Maybe I’m blowing this out of proportion.
“Have you ever turned down a great guy because he told you a small lie?” I ask my hostel roommate, Dian, as she stirs her noodles and sets a small bowl in front of me. Steam wafts from the bowl as I pick the fried egg off the top and close my eyes as soon as the taste hits my tongue. A few other hostel tenants are nearby, buttering bread and looking in our direction, probably jealous of the smell from Dian’s hotpot.

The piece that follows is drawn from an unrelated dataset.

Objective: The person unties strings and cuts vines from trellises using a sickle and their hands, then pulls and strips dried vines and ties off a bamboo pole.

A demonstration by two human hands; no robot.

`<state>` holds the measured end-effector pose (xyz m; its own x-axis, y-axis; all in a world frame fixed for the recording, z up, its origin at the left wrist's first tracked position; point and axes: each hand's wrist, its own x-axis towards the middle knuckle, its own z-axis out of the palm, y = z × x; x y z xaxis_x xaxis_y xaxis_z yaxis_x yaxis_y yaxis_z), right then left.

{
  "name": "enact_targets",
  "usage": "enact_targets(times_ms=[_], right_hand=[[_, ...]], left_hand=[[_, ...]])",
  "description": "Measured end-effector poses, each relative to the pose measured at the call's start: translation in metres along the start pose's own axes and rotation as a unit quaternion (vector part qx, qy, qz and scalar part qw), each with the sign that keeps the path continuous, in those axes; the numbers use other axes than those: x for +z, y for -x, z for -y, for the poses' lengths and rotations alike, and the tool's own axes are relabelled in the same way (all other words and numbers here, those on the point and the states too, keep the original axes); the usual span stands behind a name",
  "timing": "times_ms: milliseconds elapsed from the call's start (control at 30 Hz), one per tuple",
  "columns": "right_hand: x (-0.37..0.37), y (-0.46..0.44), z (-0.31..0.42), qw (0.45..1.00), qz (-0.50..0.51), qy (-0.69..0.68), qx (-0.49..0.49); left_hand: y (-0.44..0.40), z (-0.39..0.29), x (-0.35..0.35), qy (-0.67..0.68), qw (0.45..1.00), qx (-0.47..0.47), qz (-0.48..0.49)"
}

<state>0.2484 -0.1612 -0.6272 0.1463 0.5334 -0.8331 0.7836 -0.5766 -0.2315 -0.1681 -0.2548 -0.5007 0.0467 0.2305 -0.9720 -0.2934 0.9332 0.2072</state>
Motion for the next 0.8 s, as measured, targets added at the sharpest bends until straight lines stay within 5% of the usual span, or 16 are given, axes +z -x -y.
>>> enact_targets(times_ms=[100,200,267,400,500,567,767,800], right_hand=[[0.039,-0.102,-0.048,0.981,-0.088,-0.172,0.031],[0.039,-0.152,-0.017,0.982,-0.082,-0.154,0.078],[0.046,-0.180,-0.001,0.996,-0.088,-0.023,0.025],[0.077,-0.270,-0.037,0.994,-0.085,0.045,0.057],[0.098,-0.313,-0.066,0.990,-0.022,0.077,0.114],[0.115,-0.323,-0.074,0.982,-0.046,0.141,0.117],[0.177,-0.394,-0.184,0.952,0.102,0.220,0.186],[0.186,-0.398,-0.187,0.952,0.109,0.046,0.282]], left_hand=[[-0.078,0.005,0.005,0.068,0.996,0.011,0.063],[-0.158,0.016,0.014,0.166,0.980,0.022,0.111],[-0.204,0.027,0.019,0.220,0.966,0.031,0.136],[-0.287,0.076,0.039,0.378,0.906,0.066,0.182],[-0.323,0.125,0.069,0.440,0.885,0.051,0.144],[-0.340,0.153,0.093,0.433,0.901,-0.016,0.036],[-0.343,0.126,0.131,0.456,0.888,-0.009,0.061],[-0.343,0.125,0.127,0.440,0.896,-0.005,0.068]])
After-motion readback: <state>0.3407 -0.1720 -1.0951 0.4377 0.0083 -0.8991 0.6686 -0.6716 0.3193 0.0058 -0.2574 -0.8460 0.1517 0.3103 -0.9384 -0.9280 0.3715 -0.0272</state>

“Yes,” she says, her voice calm. “I turned down a man for marriage right before I set out to travel the world. He was a liar.”
“What did he lie about?”
“He told me he was wealthy and would take care of me. He told me he had never been in love before. I found out both were lies. He lost all his money gambling, and he had been married twice. One of the marriages resulted in children he never saw.”
My stomach sinks. Here’s Dian, who had a man lead her on that he was wealthy, while I had a wealthy man tell me he wasn’t wealthy because he wanted a chance to get to know me for me. He wanted me to know him for him. Not his money.
“What happened when you found out his lies?” I ask.
“He hit me, and I left.”
My stomach heaves, and thoughts of how much worse Maddox could be fill my mind. He would never hit me. He’d never hit anyone, for that matter. Well, I could see him hitting someone to defend someone he loved, maybe to protect me. But he doesn’t gamble. He doesn’t say he has something when he doesn’t, and he’s not been married to anyone, at least according to my earlier Google search.
He’s kind, smart, and he’s the hottest man I’ve ever read a romance book with or even been in the same room with. He’s also the best lay I’ve ever had.